2. The printed pattern design for a heterojunction solar cell according to claim 1, characterized in that, The number of light-receiving surface sub-grates is 50, of which 34 are set in the middle area and 16 are set in the edge area. The spacing between the sub-grates in the middle area is 2.20mm and the spacing between the sub-grates in the edge area is 1.95mm.
3. The printed pattern design for a heterojunction solar cell according to claim 1, characterized in that, The number of non-light-receiving surface sub-gates is 130, of which 90 are set in the middle area and 40 are set in the edge area. The spacing between the sub-gates in the middle area is 0.9mm and the spacing between the sub-gates in the edge area is 0.5825mm.
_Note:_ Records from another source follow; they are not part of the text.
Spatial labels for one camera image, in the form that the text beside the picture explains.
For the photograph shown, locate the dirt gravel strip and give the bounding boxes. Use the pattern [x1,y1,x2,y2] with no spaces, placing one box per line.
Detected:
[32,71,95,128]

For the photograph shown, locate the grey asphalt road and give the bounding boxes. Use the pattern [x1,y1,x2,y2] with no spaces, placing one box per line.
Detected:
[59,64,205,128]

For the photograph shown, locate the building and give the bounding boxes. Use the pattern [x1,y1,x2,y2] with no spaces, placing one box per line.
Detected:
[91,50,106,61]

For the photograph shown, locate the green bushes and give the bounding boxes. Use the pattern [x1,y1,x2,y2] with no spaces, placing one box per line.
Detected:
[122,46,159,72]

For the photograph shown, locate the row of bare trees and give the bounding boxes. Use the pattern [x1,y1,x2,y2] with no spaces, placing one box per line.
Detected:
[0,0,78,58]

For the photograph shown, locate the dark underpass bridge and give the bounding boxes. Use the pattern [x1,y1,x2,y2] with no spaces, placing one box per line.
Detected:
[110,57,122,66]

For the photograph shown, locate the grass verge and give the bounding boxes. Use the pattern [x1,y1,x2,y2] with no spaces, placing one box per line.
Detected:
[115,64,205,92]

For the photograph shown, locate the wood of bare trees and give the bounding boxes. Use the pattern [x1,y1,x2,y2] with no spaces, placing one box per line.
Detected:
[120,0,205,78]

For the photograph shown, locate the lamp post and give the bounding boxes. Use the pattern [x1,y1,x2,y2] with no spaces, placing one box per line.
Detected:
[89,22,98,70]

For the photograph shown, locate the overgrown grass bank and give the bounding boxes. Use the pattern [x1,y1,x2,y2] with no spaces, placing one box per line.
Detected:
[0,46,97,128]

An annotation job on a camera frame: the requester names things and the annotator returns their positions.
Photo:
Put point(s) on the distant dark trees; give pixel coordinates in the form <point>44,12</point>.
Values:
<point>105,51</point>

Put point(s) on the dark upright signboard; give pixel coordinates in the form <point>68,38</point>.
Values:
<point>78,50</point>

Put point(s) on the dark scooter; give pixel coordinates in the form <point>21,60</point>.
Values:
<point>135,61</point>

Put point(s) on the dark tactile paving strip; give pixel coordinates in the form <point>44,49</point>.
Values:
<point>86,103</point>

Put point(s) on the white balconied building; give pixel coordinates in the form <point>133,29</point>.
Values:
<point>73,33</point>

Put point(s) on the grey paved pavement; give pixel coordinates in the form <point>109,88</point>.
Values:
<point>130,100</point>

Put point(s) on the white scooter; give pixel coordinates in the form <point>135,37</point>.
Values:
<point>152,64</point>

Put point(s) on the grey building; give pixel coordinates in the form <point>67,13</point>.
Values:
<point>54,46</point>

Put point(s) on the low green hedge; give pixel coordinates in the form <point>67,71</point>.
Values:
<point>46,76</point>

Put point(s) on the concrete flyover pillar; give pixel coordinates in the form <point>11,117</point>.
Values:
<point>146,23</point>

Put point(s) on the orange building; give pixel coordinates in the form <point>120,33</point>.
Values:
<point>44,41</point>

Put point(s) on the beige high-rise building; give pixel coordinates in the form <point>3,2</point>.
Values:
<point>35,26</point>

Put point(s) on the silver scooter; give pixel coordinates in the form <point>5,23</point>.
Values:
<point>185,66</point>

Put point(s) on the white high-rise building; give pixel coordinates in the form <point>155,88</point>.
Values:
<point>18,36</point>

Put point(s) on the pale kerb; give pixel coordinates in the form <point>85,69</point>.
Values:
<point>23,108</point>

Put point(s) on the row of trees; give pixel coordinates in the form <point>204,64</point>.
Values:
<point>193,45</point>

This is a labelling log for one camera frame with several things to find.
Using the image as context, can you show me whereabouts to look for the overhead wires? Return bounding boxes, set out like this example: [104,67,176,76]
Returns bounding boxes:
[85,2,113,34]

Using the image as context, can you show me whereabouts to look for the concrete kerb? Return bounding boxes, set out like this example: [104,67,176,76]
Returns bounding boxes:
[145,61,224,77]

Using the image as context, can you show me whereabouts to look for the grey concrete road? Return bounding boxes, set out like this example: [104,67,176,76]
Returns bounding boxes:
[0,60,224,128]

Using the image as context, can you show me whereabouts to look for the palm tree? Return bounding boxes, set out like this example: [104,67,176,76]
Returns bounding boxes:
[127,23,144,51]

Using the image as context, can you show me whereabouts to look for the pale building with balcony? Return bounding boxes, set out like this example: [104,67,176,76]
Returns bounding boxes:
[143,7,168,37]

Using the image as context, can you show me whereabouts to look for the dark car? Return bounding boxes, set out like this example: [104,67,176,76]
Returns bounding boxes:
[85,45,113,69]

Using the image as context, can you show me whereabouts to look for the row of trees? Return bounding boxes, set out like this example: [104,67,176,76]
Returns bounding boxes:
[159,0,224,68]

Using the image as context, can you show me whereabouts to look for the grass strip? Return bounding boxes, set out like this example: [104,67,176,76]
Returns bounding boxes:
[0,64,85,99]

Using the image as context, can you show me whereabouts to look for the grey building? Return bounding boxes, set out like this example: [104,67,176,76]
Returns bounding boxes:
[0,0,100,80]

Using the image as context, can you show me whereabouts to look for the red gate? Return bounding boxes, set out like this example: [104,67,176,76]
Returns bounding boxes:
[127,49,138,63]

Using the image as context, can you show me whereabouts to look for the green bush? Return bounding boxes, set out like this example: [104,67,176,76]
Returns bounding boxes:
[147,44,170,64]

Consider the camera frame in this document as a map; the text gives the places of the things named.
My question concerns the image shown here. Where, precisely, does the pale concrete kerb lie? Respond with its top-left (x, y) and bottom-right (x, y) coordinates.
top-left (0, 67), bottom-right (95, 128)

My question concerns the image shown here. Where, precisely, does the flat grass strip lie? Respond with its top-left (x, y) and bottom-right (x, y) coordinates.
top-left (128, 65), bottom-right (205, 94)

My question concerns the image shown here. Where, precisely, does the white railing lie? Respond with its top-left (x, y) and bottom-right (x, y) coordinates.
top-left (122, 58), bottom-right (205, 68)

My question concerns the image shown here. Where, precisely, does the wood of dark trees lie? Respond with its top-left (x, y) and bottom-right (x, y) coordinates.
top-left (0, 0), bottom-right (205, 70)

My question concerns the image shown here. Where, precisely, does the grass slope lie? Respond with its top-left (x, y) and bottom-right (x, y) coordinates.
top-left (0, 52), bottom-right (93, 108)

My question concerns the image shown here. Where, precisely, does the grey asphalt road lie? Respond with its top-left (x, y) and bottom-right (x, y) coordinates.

4. The printed pattern design for a heterojunction solar cell according to claim 1, characterized in that, The sub-gate linewidth is 18μm, and both the light-receiving and non-light-receiving sub-gates adopt the same linewidth design.
5. The printed pattern design for a heterojunction solar cell according to claim 1, characterized in that, The non-light-receiving sub-grid uses a low-silver silver-coated copper low-temperature paste with a silver content of 20% to 30%.
6. A method for fabricating a printed pattern design for a heterojunction solar cell, characterized in that, Includes the following steps: a. Provide a heterojunction solar cell substrate with dimensions of 210mm × 105mm; b. Design a gridless (OBB) graphic structure; c. Sub-gates are set on the light-receiving surface and the non-light-receiving surface respectively, with the sub-gate density in the edge region being higher than that in the middle region; d. Using screen printing technology, first print the non-light-receiving sub-gate, then print the light-receiving sub-gate; e. Sintering is carried out at a temperature of 200°C to 250°C.